May 6, 2009

On Romance

It would seem that my son recently initiated a debate on Facebook stemming from a discussion from a class at SPU. The topic was Romanticism vs. Post-romanticism. You can view his thoughts on his blog at:

http://seraphmessenger.blogspot.com/

I wanted to add a couple of thoughts to it. His post shows him to be a hopeless romantic. While I won't claim to have instilled this in him, I have to say that I find it very enlightening and encouraging that he feels this way. You see, I have to come out of the closet as well - his Dad is a hopeless romantic, too.

I told him today that the day that he lets go of his romantic tendencies is the day that he should apply for his credentials as a zombie. I know that romance is an integral part of who I am. The joy I feel in the romantic moments with my wife are ephemeral. Maybe I'm confusing it with the overarching concept of love, but I also have "romantic" feelings towards my children. There are times when I just enjoy doing things for all of them, moments when I find it completely gratifying to let them know how much they mean to me.
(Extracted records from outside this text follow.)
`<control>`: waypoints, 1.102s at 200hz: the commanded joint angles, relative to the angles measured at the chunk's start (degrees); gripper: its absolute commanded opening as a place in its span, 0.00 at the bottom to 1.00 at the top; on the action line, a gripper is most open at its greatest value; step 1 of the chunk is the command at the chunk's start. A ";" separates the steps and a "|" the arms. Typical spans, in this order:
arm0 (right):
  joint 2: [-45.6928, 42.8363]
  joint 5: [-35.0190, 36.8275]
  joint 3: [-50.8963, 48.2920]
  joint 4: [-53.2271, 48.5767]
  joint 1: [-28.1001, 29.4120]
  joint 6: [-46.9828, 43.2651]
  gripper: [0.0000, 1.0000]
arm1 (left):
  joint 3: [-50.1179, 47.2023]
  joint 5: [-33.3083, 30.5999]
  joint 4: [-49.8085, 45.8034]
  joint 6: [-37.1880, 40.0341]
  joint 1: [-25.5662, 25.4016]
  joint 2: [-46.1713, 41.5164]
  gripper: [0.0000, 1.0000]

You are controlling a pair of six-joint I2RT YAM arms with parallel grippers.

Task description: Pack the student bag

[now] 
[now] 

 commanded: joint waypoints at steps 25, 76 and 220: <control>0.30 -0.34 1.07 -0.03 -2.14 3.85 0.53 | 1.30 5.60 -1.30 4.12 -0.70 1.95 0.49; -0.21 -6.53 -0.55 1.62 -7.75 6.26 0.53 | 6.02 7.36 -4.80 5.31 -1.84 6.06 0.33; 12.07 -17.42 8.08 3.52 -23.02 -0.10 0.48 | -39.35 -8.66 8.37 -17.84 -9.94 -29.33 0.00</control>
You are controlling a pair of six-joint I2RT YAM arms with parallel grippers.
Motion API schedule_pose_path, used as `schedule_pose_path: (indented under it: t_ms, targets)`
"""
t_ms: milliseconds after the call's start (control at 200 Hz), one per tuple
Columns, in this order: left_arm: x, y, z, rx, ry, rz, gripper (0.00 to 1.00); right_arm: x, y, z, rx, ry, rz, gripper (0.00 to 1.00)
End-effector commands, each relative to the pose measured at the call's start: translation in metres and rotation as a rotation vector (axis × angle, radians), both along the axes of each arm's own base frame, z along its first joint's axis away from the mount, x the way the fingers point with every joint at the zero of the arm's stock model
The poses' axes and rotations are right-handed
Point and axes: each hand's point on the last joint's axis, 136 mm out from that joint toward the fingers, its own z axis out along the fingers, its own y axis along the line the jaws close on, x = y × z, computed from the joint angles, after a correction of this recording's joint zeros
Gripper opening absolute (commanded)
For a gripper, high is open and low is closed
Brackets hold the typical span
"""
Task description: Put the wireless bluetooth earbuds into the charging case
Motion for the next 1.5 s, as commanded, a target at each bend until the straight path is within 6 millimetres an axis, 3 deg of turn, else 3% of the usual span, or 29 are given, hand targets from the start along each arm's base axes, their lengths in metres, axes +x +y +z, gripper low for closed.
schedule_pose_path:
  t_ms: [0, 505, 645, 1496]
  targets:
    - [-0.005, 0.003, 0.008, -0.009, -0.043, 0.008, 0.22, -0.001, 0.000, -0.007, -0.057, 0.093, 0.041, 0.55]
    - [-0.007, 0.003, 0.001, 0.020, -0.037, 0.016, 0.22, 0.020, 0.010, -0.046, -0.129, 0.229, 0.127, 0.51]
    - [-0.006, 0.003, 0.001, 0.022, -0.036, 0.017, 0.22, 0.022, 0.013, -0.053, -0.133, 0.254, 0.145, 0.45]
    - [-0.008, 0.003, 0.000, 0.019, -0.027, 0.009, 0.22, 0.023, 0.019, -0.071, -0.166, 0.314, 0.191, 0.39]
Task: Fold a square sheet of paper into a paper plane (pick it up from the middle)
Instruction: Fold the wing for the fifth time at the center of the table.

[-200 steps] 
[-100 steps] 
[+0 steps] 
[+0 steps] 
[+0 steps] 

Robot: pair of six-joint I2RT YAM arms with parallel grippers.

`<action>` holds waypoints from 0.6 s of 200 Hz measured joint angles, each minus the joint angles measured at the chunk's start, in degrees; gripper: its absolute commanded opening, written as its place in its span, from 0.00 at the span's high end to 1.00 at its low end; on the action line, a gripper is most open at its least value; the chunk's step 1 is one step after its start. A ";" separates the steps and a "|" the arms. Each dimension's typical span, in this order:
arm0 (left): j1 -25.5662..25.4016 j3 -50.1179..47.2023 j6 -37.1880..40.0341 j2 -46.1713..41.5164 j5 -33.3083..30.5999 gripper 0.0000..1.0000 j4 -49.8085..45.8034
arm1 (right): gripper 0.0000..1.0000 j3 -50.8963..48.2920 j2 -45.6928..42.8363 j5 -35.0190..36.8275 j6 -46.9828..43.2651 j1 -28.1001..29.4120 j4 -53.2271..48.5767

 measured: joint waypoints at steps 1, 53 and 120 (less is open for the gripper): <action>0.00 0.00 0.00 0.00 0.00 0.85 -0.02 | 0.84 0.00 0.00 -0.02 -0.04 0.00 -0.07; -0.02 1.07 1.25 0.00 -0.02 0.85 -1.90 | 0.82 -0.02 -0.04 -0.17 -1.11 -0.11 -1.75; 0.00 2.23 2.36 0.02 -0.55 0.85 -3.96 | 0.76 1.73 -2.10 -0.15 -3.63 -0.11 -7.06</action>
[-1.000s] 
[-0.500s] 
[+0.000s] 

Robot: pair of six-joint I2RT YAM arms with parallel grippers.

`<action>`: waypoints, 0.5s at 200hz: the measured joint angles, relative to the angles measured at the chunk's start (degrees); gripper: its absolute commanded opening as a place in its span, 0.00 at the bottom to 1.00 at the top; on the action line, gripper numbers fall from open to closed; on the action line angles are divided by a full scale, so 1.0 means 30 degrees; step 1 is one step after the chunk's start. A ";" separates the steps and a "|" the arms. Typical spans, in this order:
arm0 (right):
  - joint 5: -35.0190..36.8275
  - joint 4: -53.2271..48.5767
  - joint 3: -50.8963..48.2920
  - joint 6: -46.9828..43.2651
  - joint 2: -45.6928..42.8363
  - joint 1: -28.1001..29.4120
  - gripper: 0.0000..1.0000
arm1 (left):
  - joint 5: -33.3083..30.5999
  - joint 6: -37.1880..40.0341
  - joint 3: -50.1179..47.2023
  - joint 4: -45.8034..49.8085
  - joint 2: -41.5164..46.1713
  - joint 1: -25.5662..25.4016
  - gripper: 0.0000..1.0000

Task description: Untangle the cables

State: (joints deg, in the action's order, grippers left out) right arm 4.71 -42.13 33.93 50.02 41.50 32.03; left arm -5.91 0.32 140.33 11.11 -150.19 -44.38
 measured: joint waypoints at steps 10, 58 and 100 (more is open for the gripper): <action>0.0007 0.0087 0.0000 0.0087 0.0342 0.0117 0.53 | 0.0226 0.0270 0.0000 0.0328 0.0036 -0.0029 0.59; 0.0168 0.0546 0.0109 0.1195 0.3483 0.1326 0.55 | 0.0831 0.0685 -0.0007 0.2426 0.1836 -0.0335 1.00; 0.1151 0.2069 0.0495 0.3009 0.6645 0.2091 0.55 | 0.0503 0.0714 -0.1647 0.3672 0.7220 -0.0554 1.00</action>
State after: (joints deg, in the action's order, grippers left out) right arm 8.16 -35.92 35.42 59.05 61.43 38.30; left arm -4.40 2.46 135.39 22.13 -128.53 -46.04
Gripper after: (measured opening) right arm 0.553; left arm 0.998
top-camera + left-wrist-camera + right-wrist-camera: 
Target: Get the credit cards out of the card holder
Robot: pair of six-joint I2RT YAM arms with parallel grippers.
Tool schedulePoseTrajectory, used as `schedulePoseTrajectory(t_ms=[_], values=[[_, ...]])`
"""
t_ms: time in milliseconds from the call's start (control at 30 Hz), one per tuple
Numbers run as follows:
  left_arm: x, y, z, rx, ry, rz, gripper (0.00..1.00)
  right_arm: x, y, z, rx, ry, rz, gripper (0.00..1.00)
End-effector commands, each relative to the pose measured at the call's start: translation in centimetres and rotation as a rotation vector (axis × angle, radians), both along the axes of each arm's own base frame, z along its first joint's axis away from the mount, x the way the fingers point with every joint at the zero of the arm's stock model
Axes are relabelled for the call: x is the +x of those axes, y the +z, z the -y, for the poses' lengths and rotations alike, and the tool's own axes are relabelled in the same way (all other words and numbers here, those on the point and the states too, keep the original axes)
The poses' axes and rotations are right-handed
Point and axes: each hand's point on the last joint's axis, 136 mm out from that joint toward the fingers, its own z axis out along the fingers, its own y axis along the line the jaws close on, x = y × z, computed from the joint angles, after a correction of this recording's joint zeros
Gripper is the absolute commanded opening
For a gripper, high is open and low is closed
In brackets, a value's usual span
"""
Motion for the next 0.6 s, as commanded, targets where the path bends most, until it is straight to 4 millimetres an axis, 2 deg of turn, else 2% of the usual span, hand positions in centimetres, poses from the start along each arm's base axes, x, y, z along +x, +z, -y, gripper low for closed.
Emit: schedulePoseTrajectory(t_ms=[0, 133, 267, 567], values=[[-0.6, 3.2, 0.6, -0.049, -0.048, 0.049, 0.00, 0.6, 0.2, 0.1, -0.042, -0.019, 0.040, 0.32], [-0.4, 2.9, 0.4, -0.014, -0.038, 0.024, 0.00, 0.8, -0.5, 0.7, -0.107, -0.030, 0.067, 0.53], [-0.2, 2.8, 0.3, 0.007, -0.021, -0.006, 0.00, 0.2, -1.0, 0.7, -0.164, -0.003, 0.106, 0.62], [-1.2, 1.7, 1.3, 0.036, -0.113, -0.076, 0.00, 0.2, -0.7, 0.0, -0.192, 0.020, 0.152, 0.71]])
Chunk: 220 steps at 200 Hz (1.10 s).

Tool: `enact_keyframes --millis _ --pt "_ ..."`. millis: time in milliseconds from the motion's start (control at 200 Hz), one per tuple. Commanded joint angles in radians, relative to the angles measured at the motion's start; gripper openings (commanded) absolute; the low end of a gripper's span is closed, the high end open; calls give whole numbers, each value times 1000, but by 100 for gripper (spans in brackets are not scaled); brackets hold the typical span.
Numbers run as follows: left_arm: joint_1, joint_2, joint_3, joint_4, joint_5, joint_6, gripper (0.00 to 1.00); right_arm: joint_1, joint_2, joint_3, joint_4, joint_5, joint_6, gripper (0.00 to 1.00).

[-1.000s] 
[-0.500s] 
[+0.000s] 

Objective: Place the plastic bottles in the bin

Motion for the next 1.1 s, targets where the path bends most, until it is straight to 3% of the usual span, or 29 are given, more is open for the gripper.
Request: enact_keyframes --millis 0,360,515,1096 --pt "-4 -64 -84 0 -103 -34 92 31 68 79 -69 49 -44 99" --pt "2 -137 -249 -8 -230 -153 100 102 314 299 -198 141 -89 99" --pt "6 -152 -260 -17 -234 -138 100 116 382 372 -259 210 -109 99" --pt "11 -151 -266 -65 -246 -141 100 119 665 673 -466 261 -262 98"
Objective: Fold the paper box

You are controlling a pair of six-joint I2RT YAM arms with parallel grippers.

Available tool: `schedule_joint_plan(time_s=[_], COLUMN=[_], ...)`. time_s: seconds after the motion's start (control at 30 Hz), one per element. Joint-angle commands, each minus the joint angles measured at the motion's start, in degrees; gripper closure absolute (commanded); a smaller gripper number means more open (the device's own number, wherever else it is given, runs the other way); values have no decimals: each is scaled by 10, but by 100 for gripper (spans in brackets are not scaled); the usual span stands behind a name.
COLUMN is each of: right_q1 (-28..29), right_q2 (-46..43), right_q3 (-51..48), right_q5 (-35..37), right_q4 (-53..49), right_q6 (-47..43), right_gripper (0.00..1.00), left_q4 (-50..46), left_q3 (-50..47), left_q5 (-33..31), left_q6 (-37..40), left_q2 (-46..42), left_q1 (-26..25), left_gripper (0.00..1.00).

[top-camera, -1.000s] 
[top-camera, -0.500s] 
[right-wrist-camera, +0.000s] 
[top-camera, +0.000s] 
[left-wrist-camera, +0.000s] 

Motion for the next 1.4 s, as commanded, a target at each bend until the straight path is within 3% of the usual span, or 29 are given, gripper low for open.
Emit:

Romance to me is a need, a compulsion, to let my loved ones know how much they mean to me. It is a never ending need because I'm never able to fully express it - I never have the perfectly right words, the perfectly right deeds. And yet I am compelled to continue in the effort. In ways I liken it to worship - the compulsion to communicate to God how much his love, his grace means to me. I don't have the ability to fully express that either, but it doesn't stop me from trying. Romance makes me alive!

Without romance there is no hope. Life devolves into blatant cynicism. It becomes a dark, empty existence. With romance there is joy, there is love, there is a reason for living. No, the object of our romance does not always respond to the overtures, but we should never let go of the desire to express it. To do so would be an abject surrender to a darker existence.

So at the expense of blatant plagiarism, here is the familiar poem from Elizabeth Barrett Browning:

How do I love thee? Let me count the ways.
I love thee to the depth and breadth and height
My soul can reach, when feeling out of sight
For the ends of Being and ideal Grace.
I love thee to the level of everyday's
Most quiet need, by sun and candle-light.
I love thee freely, as men strive for Right;
I love thee purely, as they turn from Praise.
I love thee with a passion put to use
In my old griefs, and with my childhood's faith.
I love thee with a love I seemed to lose
With my lost saints, --- I love thee with the breath,
Smiles, tears, of all my life! --- and, if God choose,
I shall but love thee better after death.